[THE DATA — start]
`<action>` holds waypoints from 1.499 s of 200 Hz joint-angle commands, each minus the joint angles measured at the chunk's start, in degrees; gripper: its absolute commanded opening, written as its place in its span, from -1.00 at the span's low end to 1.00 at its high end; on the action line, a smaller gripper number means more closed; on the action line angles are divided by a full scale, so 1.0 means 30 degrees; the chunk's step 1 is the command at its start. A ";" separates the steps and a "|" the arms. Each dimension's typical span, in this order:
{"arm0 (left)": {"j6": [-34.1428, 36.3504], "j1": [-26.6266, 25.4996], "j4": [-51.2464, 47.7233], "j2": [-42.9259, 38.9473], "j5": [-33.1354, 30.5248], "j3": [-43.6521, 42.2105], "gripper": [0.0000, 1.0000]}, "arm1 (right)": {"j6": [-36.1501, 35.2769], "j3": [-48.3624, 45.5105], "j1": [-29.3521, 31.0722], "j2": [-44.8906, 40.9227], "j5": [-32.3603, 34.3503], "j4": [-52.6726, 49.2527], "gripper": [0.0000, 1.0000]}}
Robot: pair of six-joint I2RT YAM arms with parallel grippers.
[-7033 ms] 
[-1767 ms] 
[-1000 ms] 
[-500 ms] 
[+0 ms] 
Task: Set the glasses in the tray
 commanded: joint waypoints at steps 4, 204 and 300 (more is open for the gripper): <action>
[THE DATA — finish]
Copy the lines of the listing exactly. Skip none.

SOLUTION:
`<action>` holds waypoints from 1.499 s of 200 Hz joint-angle commands, each minus the joint angles measured at the chunk's start, in degrees; gripper: its absolute commanded opening, written as its place in its span, from -1.00 at the span's low end to 1.00 at its high end; on the action line, a smaller gripper number means more closed; on the action line angles are divided by a full scale, so 1.0 means 30 degrees; the chunk's step 1 is the command at its start. A ";" separates the steps and a "|" the arms. Each dimension's typical span, in this order:
{"arm0 (left)": {"j6": [-34.1428, 36.3504], "j1": [-26.6266, 25.4996], "j4": [-51.2464, 47.7233], "j2": [-42.9259, 38.9473], "j5": [-33.1354, 30.5248], "j3": [-43.6521, 42.2105], "gripper": [0.0000, 1.0000]}, "arm1 (right)": {"j6": [-36.1501, 35.2769], "j3": [-48.3624, 45.5105], "j1": [-29.3521, 31.0722], "j2": [-44.8906, 40.9227], "j5": [-32.3603, 34.3503], "j4": [-52.6726, 49.2527], "gripper": [0.0000, 1.0000]}}
Robot: pair of six-joint I2RT YAM arms with parallel grippers.
[-7033 ms] 
[-1767 ms] 
[-1000 ms] 
[-500 ms] 
[+0 ms] 
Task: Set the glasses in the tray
 commanded: joint waypoints at steps 4, 204 and 300 (more is open for the gripper): <action>

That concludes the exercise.